The Arthurian said...

"... that just shows that the Fed's thinking is different than Summers (and Krugman)."

:)
You're good.

geerussell said...

" Not paying that interest would make banks want to loan more and charging the banks a fee to hold excess reserves as Summers proposes would create an even greater incentive for the banks to lend."

IOR is one of my hobby horses because it's so widely misunderstood. Banks always want to lend. It's how they make profit and banks love... love, love, love profit. Turning away interest income at 3 or 4 or 5 or 10% to wallow in the comfort of %0.25 interest on reserves isn't going to generate bonuses or really even keep the lights on for that matter.

It's also worth pointing out that the Fed is currently paying the same rate of interest on both required and excess reserves so a bank is getting the same IOR either way. There's just no way to spin it to say IOR is a barrier to lending. Lack of creditworthy borrowers on the other hand... that's a problem and Fed policy can't manufacture them.

IOR is just one in a suite of tools the Fed uses to maintain the overnight rate in a floor system.

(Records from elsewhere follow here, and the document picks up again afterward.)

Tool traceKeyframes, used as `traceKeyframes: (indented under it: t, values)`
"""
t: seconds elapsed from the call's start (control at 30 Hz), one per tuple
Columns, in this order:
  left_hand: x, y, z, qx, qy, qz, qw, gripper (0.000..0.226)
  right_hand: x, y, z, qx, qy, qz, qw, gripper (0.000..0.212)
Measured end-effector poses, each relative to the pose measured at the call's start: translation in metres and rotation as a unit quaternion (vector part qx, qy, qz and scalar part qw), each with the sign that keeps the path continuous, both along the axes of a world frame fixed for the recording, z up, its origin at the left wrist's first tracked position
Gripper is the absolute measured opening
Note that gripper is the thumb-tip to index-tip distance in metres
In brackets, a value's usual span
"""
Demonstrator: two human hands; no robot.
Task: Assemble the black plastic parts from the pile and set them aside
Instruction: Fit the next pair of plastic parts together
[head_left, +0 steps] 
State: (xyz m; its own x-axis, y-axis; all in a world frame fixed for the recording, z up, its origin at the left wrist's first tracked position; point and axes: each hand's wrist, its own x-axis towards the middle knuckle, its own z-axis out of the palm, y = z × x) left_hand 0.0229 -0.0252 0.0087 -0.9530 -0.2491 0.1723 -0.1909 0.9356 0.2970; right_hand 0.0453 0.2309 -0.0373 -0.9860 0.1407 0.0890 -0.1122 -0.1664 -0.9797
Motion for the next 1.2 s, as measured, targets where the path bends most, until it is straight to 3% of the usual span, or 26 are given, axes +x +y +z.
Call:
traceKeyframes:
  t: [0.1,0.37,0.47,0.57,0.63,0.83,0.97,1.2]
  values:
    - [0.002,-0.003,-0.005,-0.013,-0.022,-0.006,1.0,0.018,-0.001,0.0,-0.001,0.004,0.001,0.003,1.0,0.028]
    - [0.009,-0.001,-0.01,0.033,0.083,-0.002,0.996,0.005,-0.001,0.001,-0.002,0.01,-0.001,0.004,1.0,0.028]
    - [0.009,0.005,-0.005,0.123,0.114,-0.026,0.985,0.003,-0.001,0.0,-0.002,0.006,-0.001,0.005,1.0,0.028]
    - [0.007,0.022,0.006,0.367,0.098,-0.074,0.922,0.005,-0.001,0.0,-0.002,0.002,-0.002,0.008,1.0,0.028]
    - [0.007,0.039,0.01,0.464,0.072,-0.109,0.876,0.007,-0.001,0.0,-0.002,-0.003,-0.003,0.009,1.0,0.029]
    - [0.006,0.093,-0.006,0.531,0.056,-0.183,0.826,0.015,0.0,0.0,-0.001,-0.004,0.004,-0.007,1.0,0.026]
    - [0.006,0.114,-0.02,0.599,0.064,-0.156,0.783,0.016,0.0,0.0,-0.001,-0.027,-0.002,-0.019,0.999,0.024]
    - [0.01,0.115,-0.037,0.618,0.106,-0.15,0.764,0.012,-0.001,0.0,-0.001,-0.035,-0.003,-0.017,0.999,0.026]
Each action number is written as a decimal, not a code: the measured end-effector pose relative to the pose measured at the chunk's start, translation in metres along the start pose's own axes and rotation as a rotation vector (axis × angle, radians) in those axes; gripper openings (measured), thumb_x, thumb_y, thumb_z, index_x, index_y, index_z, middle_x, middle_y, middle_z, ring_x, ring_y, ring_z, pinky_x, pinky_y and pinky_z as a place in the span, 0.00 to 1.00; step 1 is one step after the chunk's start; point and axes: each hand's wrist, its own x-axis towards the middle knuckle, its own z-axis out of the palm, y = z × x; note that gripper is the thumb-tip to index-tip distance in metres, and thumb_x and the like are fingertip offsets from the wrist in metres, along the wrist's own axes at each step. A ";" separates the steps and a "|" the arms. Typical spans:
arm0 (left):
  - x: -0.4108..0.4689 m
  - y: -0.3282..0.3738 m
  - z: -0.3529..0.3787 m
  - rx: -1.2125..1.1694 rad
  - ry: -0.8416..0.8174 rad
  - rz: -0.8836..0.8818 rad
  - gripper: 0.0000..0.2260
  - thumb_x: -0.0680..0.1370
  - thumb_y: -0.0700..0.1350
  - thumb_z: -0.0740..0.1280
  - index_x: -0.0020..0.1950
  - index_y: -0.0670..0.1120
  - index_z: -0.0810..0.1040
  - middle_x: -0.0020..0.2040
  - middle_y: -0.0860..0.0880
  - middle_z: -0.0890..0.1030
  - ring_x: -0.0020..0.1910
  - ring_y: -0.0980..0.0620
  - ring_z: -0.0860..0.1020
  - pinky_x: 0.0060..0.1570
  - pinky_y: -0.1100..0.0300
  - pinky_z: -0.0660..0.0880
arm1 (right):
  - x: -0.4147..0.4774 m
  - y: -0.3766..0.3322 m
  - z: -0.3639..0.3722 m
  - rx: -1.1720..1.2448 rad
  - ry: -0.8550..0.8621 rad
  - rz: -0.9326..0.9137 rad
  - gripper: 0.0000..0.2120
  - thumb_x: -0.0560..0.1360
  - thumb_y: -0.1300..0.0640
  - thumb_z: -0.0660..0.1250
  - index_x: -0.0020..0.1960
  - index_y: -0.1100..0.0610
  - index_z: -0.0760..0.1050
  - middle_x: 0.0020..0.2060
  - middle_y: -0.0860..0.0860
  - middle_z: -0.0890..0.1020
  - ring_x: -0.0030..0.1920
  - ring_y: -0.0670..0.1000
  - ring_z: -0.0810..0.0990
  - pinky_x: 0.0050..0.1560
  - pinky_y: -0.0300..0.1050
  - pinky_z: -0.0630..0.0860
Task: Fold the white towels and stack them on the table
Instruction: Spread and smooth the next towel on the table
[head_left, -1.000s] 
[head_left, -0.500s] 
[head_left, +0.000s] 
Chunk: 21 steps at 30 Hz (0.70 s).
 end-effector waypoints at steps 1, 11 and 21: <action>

So when you talk about reducing IOR, the transmission channel for that to have any economic effect is through the fed funds rate and it would take quite a leap to believe that there's an economy-lifting wave of demand for loans pent-up behind 8 basis points on the fed funds rate.

As for charging banks to hold excess reserves through negative rates, it's a tax on banks. Unless negative rates magically manufacture additional creditworthy borrowers, which they won't, then all it accomplishes is to increase banks' costs. Like any business, they're apt to respond with some combination of reduced profitability and/or passing those costs on to their existing customers. Passing them on in the form of fees and... higher rates. So you get the opposite of the intended effect, with negative rates making for tighter lending.

jim said...

Hi geerrussell,

The interest on required reserves is not the same as excess reserves. Almost all of the required reserves are in the form of vault cash which pays no interest.

When banks lend, some of the excess reserves become required reserves. If the interest were lower or negative that becomes a greater incentive to loan even if it is only a tiny bit greater. Banks count every penny.


The Fed has the power to get banks to
lend more. I don't see them using that power very much. To me it looks like the purpose of QE is not to encourage more lending but to support the growth of the deposit base without lending.